Character Set Encoding in MySQL Tables

character-setMySQL

I have the following data:Trollhättan

  • If I print out and setting up the header to utf-8, then this is the output in the browser.

  • If I'm not setting up the utf-8 in the header, Trollhättan. However,when I'm storing the data in the database and checking through phpmyadmin, I am getting the following string : Trollhättan.

  • When I am setting up the header to utf-8, I'm getting this string : Trollhättan beside this Trollhättan.
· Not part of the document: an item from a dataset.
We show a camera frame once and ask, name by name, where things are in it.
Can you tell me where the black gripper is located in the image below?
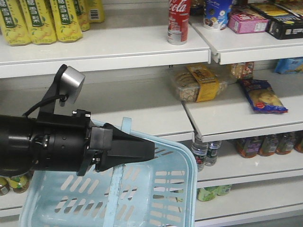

Since the table is latin1_swedish_ci, do I have to use in the table UTF-8?

Best Answer

Here is the list of collations under UTF-8

mysql> select * from information_schema.collations where CHARACTER_SET_NAME = 'utf8';
+--------------------+--------------------+-----+------------+-------------+---------+
| COLLATION_NAME     | CHARACTER_SET_NAME | ID  | IS_DEFAULT | IS_COMPILED | SORTLEN |
+--------------------+--------------------+-----+------------+-------------+---------+
| utf8_general_ci    | utf8               |  33 | Yes        | Yes         |       1 |
| utf8_bin           | utf8               |  83 |            | Yes         |       1 |
| utf8_unicode_ci    | utf8               | 192 |            | Yes         |       8 |
| utf8_icelandic_ci  | utf8               | 193 |            | Yes         |       8 |
| utf8_latvian_ci    | utf8               | 194 |            | Yes         |       8 |
| utf8_romanian_ci   | utf8               | 195 |            | Yes         |       8 |
| utf8_slovenian_ci  | utf8               | 196 |            | Yes         |       8 |
| utf8_polish_ci     | utf8               | 197 |            | Yes         |       8 |
| utf8_estonian_ci   | utf8               | 198 |            | Yes         |       8 |
| utf8_spanish_ci    | utf8               | 199 |            | Yes         |       8 |
| utf8_swedish_ci    | utf8               | 200 |            | Yes         |       8 |
| utf8_turkish_ci    | utf8               | 201 |            | Yes         |       8 |
| utf8_czech_ci      | utf8               | 202 |            | Yes         |       8 |
| utf8_danish_ci     | utf8               | 203 |            | Yes         |       8 |
| utf8_lithuanian_ci | utf8               | 204 |            | Yes         |       8 |
| utf8_slovak_ci     | utf8               | 205 |            | Yes         |       8 |
| utf8_spanish2_ci   | utf8               | 206 |            | Yes         |       8 |
| utf8_roman_ci      | utf8               | 207 |            | Yes         |       8 |
| utf8_persian_ci    | utf8               | 208 |            | Yes         |       8 |
| utf8_esperanto_ci  | utf8               | 209 |            | Yes         |       8 |
| utf8_hungarian_ci  | utf8               | 210 |            | Yes         |       8 |
| utf8_sinhala_ci    | utf8               | 211 |            | Yes         |       8 |
+--------------------+--------------------+-----+------------+-------------+---------+
22 rows in set (0.03 sec)

latin1_swedish_ci belongs to latin1

mysql> select * from information_schema.collations where COLLATION_NAME = 'latin1_swedish_ci';
+-------------------+--------------------+----+------------+-------------+---------+
| COLLATION_NAME    | CHARACTER_SET_NAME | ID | IS_DEFAULT | IS_COMPILED | SORTLEN |
+-------------------+--------------------+----+------------+-------------+---------+
| latin1_swedish_ci | latin1             |  8 | Yes        | Yes         |       1 |
+-------------------+--------------------+----+------------+-------------+---------+
1 row in set (0.03 sec)

The closest utf8 for your collation is ID 200

mysql> select * from information_schema.collations where ID = 200;
+-----------------+--------------------+-----+------------+-------------+---------+
| COLLATION_NAME  | CHARACTER_SET_NAME | ID  | IS_DEFAULT | IS_COMPILED | SORTLEN |
+-----------------+--------------------+-----+------------+-------------+---------+
| utf8_swedish_ci | utf8               | 200 |            | Yes         |       8 |
+-----------------+--------------------+-----+------------+-------------+---------+
1 row in set (0.00 sec)

CAVEAT

You may have to experiment with latin1, change the character set and collation of the individual column in the table, or possibly both. At the very least, use latin1 for display in phpmyadmin.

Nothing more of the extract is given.